2.85k stars 230 forks source link

clevr数据集的使用 #169

Open LiJiaqi96 opened 2 months ago

LiJiaqi96 commented 2 months ago

您好，请问image_reasoning - clevr数据集具体是哪个？我按文章中的引用找到了https://cs.stanford.edu/people/jcjohns/clevr/，下载了[CLEVR v1.0 (18 GB)]，解压后发现图片内容和json中的格式不对应。

Andy1621 commented 2 months ago

您好，图像数据都是用的M3IT中提供的。

LiJiaqi96 commented 2 months ago

谢谢，看了下M3IT，里面json中image是一长串字符，如何将它们对应到VideoChat2给出的“train/39065.jpg”这样的形式？

Andy1621 commented 2 months ago

我们是根据M3IT给的标注，根据序列idx生成的idx.jpg

LiJiaqi96 commented 2 months ago

没太明白...想请教下如何将M3IT中的"image_str"和CLEVR数据集中具体的image名称对应起来呢？

Andy1621 commented 2 months ago

image_str是base64字符串，可以直接读取。我们是转成了RGB图像，image名称是根据for循环遍历M3IT中的数据，对应的idx生成的，不是根据原始CLEVR数据得到的。

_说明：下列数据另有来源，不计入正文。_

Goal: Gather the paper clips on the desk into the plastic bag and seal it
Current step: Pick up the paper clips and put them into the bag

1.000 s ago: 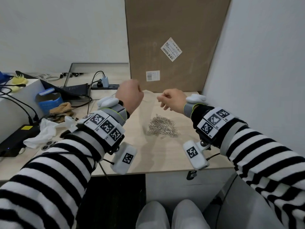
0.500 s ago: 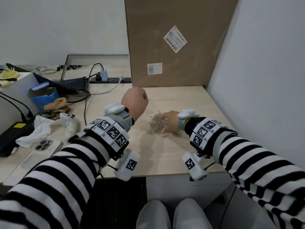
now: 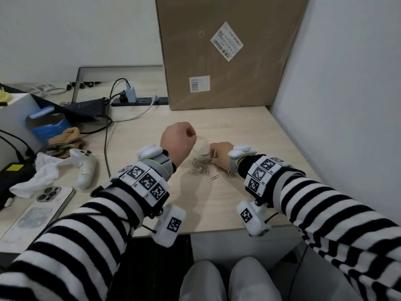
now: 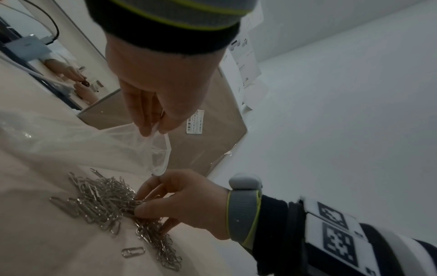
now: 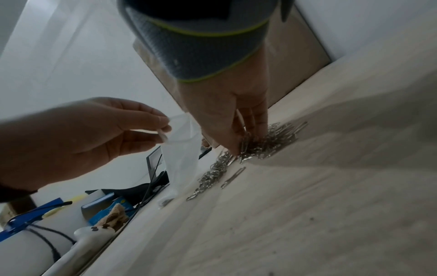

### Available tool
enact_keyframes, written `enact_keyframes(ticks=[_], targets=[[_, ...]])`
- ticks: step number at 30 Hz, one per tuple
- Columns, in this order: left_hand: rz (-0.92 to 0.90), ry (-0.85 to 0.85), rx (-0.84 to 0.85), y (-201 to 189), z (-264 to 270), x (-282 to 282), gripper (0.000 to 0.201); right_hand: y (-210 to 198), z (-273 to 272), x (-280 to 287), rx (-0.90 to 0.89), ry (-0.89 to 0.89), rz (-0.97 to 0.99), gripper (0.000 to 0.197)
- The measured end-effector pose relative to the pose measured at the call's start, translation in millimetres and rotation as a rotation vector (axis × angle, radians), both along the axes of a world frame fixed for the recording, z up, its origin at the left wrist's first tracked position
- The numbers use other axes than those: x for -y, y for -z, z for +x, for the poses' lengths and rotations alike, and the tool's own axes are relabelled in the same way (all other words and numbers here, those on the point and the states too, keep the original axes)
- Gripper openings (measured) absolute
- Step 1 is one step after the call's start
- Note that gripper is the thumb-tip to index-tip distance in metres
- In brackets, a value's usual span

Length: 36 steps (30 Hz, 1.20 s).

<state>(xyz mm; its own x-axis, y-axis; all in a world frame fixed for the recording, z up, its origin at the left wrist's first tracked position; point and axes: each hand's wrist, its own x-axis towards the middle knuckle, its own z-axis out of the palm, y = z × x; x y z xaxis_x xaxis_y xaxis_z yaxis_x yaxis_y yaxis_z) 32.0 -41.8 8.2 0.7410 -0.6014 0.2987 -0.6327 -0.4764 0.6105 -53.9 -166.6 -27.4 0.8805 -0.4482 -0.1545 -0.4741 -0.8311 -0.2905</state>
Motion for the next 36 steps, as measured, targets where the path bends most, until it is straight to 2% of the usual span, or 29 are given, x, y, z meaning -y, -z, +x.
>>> enact_keyframes(ticks=[6,9,11,14,16,18,23,27,30,32,36], targets=[[-0.017,0.004,-0.128,9,-1,-1,0.007,3,-6,13,0.248,0.280,0.196,0.010],[-0.038,0.000,-0.187,9,-2,0,0.012,2,-11,20,0.406,0.422,0.493,0.008],[-0.059,-0.007,-0.224,8,-4,0,0.015,0,-14,23,0.506,0.486,0.620,0.009],[-0.098,-0.015,-0.279,6,-8,1,0.014,-8,-14,25,0.670,0.491,0.728,0.012],[-0.129,-0.022,-0.321,4,-9,1,0.015,-18,-14,23,0.739,0.468,0.782,0.005],[-0.162,-0.030,-0.374,3,-10,3,0.019,-26,-12,20,0.767,0.422,0.794,0.013],[-0.235,-0.033,-0.452,-4,-15,5,0.019,-45,-5,7,0.706,0.320,0.719,0.020],[-0.269,-0.032,-0.467,-7,-19,6,0.019,-52,0,0,0.548,0.309,0.615,0.015],[-0.271,-0.031,-0.478,-5,-19,6,0.019,-61,7,-5,0.455,0.303,0.566,0.004],[-0.277,-0.032,-0.495,-5,-19,7,0.018,-67,12,-7,0.395,0.294,0.527,0.012],[-0.326,-0.067,-0.555,-9,-17,11,0.019,-74,23,-4,0.300,0.216,0.479,0.008]])
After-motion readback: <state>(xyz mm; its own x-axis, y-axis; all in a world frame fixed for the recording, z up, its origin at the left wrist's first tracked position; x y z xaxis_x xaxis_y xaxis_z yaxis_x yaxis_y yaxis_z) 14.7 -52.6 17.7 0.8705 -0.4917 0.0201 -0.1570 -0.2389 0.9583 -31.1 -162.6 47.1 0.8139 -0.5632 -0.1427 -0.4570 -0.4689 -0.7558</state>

LiJiaqi96 commented 2 months ago

明白了！您的idx对应的是使用datasets加载数据后遍历的idx对吧？

Andy1621 commented 2 months ago

对滴

LiJiaqi96 commented 2 months ago

好的，感谢您的解答

LiJiaqi96 commented 1 month ago

在输出的时候还是遇到了一些问题，还得请教下您。下面是我的code：

import os
import base64
import datasets

save_dir = "clevr_M3IT"
ds = datasets.load_dataset("./datasets/M3IT/", "clevr", split="train", streaming=True)
cur_dir = os.path.join(save_dir, "train")
i = 0
for d in ds:
    image = base64.decodebytes(d["image_base64_str"][0].encode())
    with open(cur_dir+f"/{i}.jpg", "wb") as fh:
        fh.write(image)
    i += 1

在输出了一些图片后，我手动看了下部分图片的内容，发现它们并不能和您在HF发布的OpenGVLab/VideoChat2-IT中的QA匹配，比如train/90.jpg，
[ { "a": "The answer is cylinder.", "i": "Analyze the given image and respond to the associated question with a correct answer.", "q": "There is a green object that is behind the small rubber cylinder that is to the left of the matte cylinder to the right of the gray thing; what is its shape?" } ]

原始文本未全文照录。